(Recorded information begins)

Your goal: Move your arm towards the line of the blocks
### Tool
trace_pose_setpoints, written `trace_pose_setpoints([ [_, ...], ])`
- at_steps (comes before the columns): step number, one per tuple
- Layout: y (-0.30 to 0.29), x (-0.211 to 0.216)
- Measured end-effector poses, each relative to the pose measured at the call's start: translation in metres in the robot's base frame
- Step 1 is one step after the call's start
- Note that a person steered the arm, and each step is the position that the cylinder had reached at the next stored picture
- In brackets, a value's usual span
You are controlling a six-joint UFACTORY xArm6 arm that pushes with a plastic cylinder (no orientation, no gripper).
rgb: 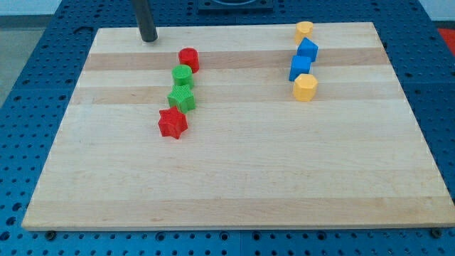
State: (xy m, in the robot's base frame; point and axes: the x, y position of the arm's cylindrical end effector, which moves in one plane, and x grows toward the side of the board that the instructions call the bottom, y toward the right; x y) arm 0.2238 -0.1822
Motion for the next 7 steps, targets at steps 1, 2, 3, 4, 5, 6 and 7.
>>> trace_pose_setpoints([
  [1,0.011,0.006],
  [2,0.045,0.015],
  [3,0.086,0.016],
  [4,0.095,0.018],
  [5,0.095,0.018],
  [6,0.091,0.018],
  [7,0.090,0.033],
])
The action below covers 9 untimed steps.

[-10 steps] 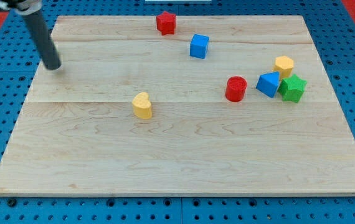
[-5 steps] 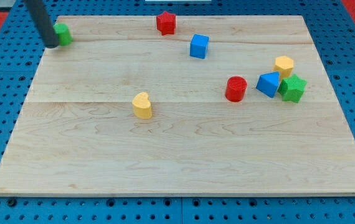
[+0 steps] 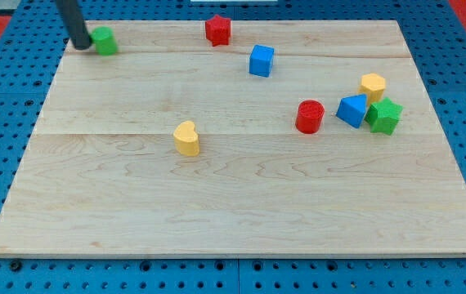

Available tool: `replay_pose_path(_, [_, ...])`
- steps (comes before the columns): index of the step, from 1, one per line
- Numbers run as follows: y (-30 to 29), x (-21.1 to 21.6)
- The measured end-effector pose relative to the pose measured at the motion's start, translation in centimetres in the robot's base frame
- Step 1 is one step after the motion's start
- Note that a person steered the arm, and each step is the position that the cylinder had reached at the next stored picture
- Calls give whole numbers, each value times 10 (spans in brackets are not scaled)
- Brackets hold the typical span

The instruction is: Place the blue cube and the green circle in a diagonal line

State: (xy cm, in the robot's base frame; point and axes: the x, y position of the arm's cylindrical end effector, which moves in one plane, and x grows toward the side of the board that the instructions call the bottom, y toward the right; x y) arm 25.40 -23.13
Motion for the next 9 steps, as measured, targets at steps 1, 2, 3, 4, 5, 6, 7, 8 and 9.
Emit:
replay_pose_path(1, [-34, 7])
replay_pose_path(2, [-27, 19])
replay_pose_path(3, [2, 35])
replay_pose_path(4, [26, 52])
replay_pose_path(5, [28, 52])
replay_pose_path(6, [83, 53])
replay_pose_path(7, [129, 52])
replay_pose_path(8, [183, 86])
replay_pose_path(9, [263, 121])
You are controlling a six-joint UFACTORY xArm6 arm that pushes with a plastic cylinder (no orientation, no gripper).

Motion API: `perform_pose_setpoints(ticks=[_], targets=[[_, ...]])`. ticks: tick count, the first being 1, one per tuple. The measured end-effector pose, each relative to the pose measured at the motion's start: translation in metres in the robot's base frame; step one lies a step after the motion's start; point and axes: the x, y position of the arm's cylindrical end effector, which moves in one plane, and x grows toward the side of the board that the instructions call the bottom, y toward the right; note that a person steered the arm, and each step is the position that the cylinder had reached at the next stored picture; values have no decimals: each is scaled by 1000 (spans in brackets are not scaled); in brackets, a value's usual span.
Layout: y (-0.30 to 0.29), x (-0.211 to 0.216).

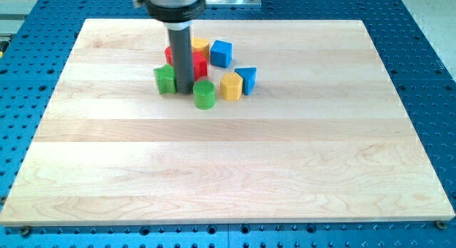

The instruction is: Form a diagonal line with red blocks heart and green star

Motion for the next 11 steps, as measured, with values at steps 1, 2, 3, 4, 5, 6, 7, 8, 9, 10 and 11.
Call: perform_pose_setpoints(ticks=[1,2,3,4,5,6,7,8,9,10,11], targets=[[1,-16],[75,-49],[78,-41],[32,-19],[22,-37],[55,-78],[77,-65],[107,-59],[139,-86],[98,-98],[87,-72]])
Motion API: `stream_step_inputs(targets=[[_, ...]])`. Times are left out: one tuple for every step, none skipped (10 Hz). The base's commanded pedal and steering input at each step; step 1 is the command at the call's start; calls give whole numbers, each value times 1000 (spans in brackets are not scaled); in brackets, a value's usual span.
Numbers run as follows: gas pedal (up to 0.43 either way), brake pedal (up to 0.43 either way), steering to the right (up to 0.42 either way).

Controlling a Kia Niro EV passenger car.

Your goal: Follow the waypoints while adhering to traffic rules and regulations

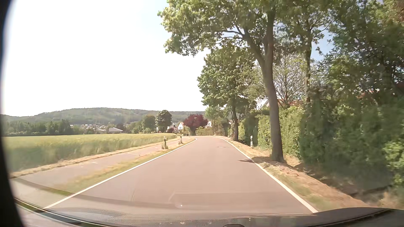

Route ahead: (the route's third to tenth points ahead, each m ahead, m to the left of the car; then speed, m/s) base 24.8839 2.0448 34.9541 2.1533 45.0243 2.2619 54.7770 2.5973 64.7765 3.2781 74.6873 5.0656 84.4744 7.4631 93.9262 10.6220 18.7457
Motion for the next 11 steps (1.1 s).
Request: stream_step_inputs(targets=[[228,0,-2],[228,0,-1],[228,0,-1],[228,0,-1],[228,0,-1],[228,0,-1],[220,0,-1],[220,0,0],[220,0,0],[209,0,0],[209,0,-1]])
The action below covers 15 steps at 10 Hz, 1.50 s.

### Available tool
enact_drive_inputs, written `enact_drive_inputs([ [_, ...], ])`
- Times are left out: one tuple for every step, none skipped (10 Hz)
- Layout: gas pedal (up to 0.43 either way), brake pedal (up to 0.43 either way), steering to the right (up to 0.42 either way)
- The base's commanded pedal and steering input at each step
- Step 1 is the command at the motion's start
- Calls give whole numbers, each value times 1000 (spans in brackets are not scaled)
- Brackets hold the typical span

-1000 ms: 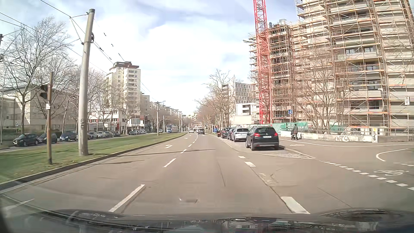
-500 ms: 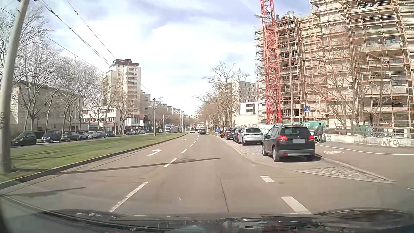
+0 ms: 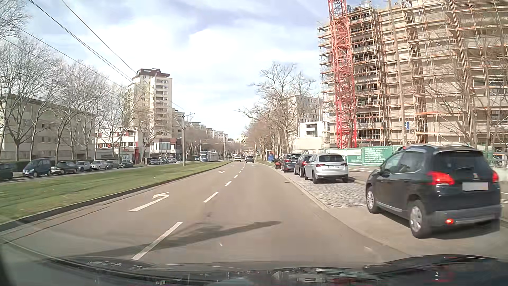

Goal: Follow the waypoints while adhering to traffic rules and regulations

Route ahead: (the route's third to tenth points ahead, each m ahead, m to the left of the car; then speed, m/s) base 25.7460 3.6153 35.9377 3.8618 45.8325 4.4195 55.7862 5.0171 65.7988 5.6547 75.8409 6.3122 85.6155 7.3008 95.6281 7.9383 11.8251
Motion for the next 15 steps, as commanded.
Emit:
enact_drive_inputs([
  [67, 0, -5],
  [67, 0, -5],
  [67, 0, -5],
  [67, 0, -5],
  [67, 0, -5],
  [67, 0, -4],
  [67, 0, -5],
  [79, 0, -5],
  [79, 0, -5],
  [79, 0, -4],
  [79, 0, -5],
  [79, 0, -5],
  [79, 0, -4],
  [79, 0, -4],
  [79, 0, -4],
])
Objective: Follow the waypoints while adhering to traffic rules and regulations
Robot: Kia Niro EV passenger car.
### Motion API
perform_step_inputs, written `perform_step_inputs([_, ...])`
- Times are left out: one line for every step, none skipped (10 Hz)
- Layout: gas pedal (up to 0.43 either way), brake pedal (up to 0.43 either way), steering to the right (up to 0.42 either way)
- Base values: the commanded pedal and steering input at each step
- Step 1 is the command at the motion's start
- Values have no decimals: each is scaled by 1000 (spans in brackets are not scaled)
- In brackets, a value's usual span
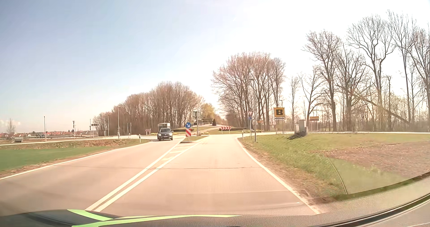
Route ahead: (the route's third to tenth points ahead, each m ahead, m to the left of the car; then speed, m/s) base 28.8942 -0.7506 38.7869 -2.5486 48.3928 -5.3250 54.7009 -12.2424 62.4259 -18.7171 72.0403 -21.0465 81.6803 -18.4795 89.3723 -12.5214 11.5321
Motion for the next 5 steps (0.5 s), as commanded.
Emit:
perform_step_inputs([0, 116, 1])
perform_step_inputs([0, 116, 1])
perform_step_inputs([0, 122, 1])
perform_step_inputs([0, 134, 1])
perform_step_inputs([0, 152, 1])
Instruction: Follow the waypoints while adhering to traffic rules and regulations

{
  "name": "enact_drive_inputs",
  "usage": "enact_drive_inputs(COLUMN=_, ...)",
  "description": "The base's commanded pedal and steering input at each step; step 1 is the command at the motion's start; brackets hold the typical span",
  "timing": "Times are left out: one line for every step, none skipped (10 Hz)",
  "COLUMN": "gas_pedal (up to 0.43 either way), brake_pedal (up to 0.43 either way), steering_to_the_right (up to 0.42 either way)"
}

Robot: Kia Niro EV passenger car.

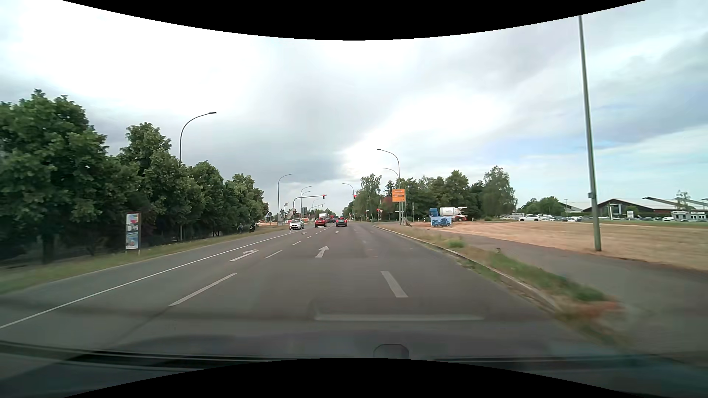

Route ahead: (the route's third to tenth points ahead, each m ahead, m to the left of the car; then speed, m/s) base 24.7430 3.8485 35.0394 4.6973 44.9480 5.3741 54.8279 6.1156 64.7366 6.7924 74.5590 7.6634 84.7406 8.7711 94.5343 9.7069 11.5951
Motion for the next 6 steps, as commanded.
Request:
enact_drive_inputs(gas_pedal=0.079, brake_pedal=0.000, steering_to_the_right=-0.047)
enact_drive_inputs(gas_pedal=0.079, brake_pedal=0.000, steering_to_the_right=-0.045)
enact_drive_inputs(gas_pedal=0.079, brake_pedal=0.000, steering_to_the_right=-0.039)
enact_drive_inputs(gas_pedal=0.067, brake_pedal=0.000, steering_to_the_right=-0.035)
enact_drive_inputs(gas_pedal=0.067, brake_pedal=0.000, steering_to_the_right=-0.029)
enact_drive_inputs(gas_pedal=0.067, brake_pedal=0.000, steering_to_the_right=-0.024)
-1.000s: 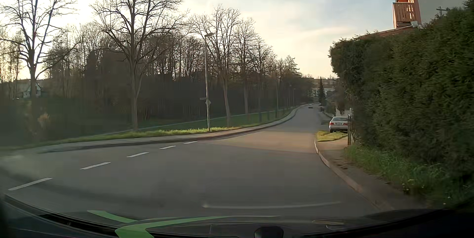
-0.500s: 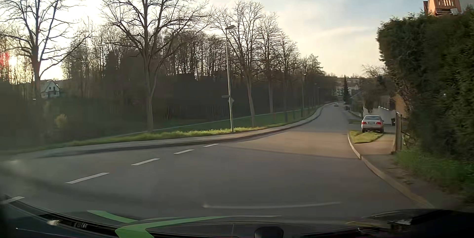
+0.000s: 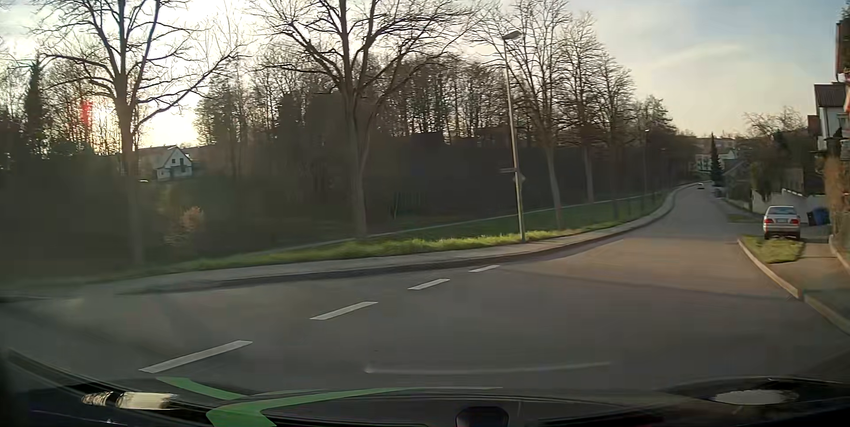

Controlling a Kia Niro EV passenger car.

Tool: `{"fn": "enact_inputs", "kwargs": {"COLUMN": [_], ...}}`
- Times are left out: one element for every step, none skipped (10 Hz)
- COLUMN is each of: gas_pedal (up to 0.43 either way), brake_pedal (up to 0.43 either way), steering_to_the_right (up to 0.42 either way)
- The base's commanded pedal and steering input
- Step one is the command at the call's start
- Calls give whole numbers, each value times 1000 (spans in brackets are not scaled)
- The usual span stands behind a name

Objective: Follow the waypoints while adhering to traffic rules and regulations

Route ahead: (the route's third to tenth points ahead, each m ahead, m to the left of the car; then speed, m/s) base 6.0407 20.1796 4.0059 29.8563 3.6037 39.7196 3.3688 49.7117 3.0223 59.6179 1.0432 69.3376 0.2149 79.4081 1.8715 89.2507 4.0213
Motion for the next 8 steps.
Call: {"fn": "enact_inputs", "kwargs": {"gas_pedal": [0, 59, 79, 79, 79, 79, 79, 79], "brake_pedal": [0, 0, 0, 0, 0, 0, 0, 0], "steering_to_the_right": [-531, -547, -561, -573, -570, -560, -551, -544]}}
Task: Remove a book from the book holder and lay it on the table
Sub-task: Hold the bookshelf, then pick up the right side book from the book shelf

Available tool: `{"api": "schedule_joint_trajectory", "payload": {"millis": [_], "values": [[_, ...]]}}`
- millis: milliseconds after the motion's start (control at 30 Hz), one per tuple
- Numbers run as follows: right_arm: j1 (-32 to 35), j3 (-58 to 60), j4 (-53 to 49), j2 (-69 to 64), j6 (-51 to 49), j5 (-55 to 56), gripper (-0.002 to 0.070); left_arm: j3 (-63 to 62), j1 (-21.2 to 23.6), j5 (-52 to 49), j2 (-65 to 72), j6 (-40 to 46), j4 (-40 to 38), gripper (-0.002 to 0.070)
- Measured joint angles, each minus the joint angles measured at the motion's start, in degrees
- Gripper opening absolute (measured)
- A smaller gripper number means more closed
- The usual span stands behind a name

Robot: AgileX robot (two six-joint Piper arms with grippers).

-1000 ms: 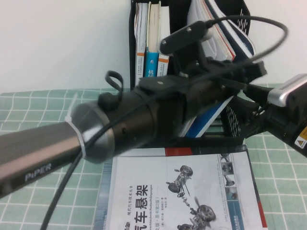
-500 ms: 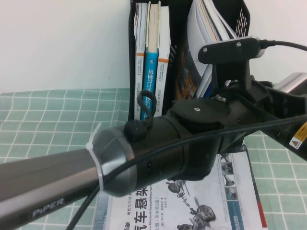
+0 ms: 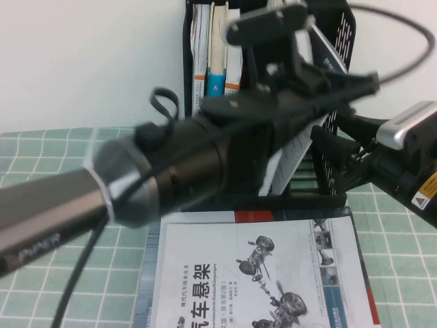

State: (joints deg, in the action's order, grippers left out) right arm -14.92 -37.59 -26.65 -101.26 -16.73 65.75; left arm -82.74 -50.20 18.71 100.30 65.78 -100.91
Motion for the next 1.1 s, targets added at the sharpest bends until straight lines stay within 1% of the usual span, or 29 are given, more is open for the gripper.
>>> {"api": "schedule_joint_trajectory", "payload": {"millis": [100, 333, 467, 567, 700, 867, 933, 1000, 1033, 1100], "values": [[0.0, 0.0, -0.1, 0.0, 0.0, 0.0, 0.0418, -1.5, 1.1, 1.1, -0.4, 0.6, 0.0, -0.0003], [-0.5, -0.2, 0.3, -0.1, 0.0, 0.0, 0.0417, -2.0, 1.1, 2.0, -0.5, 2.5, 0.0, -0.0003], [-1.0, -3.0, 0.4, -1.8, -1.6, -0.1, 0.0414, -2.0, 1.1, 2.3, -0.5, 2.7, 0.0, -0.0003], [-1.6, -5.4, 0.1, -3.8, -2.2, -0.1, 0.0389, -2.0, 1.1, 2.3, -0.5, 3.1, 0.0, -0.0003], [-1.7, -6.1, 0.1, -5.0, -2.8, -0.1, 0.0307, -2.0, 1.1, 1.7, -0.5, 3.7, 0.0, -0.0003], [-1.7, -6.2, -0.3, -5.0, -2.9, -0.1, 0.026, -2.0, -0.2, -0.5, -0.5, 4.6, 0.0, -0.0003], [-1.7, -6.2, -1.1, -5.0, -3.1, 0.1, 0.02, -2.0, -1.0, -0.5, -0.5, 5.9, 0.0, -0.0003], [-1.7, -6.2, -1.5, -5.0, -3.3, 0.1, 0.0104, -2.0, -1.3, -0.5, -0.5, 7.7, 0.0, -0.0002], [-1.8, -6.2, -1.5, -5.0, -3.6, 0.2, 0.0076, -2.0, -1.3, -0.5, -0.6, 8.6, 0.0, -0.0002], [-1.9, -6.2, -1.5, -4.9, -3.8, 0.2, 0.0048, -2.0, -1.3, -0.3, -1.4, 9.5, 0.0, -0.0002]]}}
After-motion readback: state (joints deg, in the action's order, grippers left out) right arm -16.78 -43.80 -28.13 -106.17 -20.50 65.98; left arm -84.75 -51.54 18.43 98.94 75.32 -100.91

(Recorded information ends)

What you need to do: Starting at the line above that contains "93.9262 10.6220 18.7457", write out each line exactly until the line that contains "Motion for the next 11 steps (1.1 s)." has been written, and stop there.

Final answer:
Route ahead: (the route's third to tenth points ahead, each m ahead, m to the left of the car; then speed, m/s) base 24.8839 2.0448 34.9541 2.1533 45.0243 2.2619 54.7770 2.5973 64.7765 3.2781 74.6873 5.0656 84.4744 7.4631 93.9262 10.6220 18.7457
Motion for the next 11 steps (1.1 s).

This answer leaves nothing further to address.